◆ **Data block**

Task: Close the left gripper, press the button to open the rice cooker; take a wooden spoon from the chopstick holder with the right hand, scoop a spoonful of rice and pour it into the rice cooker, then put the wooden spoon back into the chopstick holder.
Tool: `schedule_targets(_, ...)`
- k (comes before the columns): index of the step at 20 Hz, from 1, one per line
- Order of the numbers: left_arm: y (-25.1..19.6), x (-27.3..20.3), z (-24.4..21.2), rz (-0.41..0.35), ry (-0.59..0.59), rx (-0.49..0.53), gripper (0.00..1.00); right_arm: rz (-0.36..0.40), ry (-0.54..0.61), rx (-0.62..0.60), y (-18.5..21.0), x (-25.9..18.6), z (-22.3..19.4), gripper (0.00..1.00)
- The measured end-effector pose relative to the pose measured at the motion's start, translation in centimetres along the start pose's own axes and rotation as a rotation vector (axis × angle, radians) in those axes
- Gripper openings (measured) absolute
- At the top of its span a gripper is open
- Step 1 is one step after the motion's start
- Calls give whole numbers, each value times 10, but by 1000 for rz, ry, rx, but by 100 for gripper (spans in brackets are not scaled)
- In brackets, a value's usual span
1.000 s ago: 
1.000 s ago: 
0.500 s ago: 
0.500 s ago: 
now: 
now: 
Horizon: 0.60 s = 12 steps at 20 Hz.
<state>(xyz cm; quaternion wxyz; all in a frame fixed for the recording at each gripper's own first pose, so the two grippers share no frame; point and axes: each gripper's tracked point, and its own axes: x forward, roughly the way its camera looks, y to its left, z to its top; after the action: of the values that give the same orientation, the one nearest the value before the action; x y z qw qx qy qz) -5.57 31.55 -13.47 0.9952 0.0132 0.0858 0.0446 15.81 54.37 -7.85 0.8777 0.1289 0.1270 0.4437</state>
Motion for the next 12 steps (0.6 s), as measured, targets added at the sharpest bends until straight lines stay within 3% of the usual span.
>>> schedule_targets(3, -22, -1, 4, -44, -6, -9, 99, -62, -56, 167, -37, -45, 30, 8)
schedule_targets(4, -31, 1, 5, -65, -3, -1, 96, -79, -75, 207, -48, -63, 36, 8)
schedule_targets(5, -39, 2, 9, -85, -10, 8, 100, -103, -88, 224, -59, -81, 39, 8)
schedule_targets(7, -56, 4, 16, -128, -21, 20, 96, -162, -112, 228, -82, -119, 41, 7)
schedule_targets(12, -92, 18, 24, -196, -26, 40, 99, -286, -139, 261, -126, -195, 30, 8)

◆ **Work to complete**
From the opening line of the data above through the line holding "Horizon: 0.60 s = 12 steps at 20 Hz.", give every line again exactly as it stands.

◆ **Answer section**
Task: Close the left gripper, press the button to open the rice cooker; take a wooden spoon from the chopstick holder with the right hand, scoop a spoonful of rice and pour it into the rice cooker, then put the wooden spoon back into the chopstick holder.
Tool: `schedule_targets(_, ...)`
- k (comes before the columns): index of the step at 20 Hz, from 1, one per line
- Order of the numbers: left_arm: y (-25.1..19.6), x (-27.3..20.3), z (-24.4..21.2), rz (-0.41..0.35), ry (-0.59..0.59), rx (-0.49..0.53), gripper (0.00..1.00); right_arm: rz (-0.36..0.40), ry (-0.54..0.61), rx (-0.62..0.60), y (-18.5..21.0), x (-25.9..18.6), z (-22.3..19.4), gripper (0.00..1.00)
- The measured end-effector pose relative to the pose measured at the motion's start, translation in centimetres along the start pose's own axes and rotation as a rotation vector (axis × angle, radians) in those axes
- Gripper openings (measured) absolute
- At the top of its span a gripper is open
- Step 1 is one step after the motion's start
- Calls give whole numbers, each value times 10, but by 1000 for rz, ry, rx, but by 100 for gripper (spans in brackets are not scaled)
- In brackets, a value's usual span
1.000 s ago: 
1.000 s ago: 
0.500 s ago: 
0.500 s ago: 
now: 
now: 
Horizon: 0.60 s = 12 steps at 20 Hz.

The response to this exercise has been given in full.